Ausgabe vom 26. Juli 2017

Linz (OTS) „Ich wollte heute nicht zu sehr ins Detail gehen“, sagte Peter Pilz gestern irgendwann mittendrin in der Pressekonferenz.
Das war ein sehr bezeichnender Satz, denn tatsächlich redete Pilz zwar viel, inhaltlich blieb er aber — von großteils bekannten Stehsätzen abgesehen — auch viel schuldig. Etwas mehr sagt da die Auswahl seiner Mitstreiter aus, eine populistische Mischung aus Konsumenten- und Tierschützer, Migrantenvertreterin und Frauenrechtlerin.
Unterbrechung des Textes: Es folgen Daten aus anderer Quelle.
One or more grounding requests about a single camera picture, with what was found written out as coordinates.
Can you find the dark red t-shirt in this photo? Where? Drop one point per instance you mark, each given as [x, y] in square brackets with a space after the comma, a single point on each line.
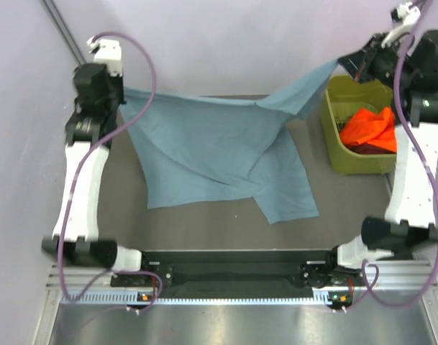
[368, 149]

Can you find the aluminium frame rail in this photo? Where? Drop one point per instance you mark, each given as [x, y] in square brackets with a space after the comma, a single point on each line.
[299, 275]

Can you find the slotted grey cable duct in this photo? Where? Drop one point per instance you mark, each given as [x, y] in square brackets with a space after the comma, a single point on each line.
[107, 297]

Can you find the orange t-shirt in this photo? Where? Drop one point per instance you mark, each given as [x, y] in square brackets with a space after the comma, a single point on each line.
[366, 126]

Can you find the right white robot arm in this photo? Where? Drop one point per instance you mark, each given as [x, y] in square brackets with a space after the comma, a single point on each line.
[409, 223]

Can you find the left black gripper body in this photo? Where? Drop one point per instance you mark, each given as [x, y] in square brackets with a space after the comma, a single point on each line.
[114, 98]

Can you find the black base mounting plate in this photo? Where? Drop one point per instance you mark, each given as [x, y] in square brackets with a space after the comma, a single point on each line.
[241, 289]

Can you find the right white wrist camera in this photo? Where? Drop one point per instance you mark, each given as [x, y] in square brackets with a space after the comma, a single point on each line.
[404, 16]

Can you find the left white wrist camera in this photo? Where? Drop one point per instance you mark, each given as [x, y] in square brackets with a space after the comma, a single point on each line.
[107, 52]

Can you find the light blue t-shirt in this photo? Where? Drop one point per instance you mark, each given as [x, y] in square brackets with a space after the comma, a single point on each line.
[203, 149]

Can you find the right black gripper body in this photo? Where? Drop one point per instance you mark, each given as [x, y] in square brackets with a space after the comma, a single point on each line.
[377, 62]

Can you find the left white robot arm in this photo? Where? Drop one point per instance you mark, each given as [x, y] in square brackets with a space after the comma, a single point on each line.
[75, 239]

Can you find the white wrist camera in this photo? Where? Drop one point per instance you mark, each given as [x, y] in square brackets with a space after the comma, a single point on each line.
[107, 52]
[404, 16]

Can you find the olive green plastic bin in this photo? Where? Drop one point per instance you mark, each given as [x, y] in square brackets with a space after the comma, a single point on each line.
[342, 99]
Die Landessprecherin der Grünen in OÖ, Maria Buchmayr, bringt das so auf den Punkt: „Peter Pilz ist Namensgeber, Alleinunterhalter und einziges Programm seiner Liste“. Und: Pilz habe offenbar mit demokratischen Grundregeln — „Akzeptieren und Respektieren von Mehrheitsentscheidungen“ — ein „so großes Problem, dass er nun Programm und Regelwerk in einer Person vereint“. Tatsächlich schafft Pilz einen beachtlichen dialektischen Spagat:
Einerseits soll es kein Parteiprogramm geben, andererseits seien es aber „gemeinsame Ziele und Grundwerte“, die seine Bewegung zusammenhalten sollen. Das klingt natürlich insbesondere für jene gut, die einen politischen Messias suchen — ein solcher zu sein hat vor fünf Jahren auch Frank Stronach vorgegaukelt. Frustrierte Grün-Wähler, Nicht-Wähler und Protestwähler aus dem FPÖ-Lager hat er im Visier, wofür wohl auch eine ziemliche ideologische Spreizung notwendig ist. Da steht ein Programm wirklich nur im Weg.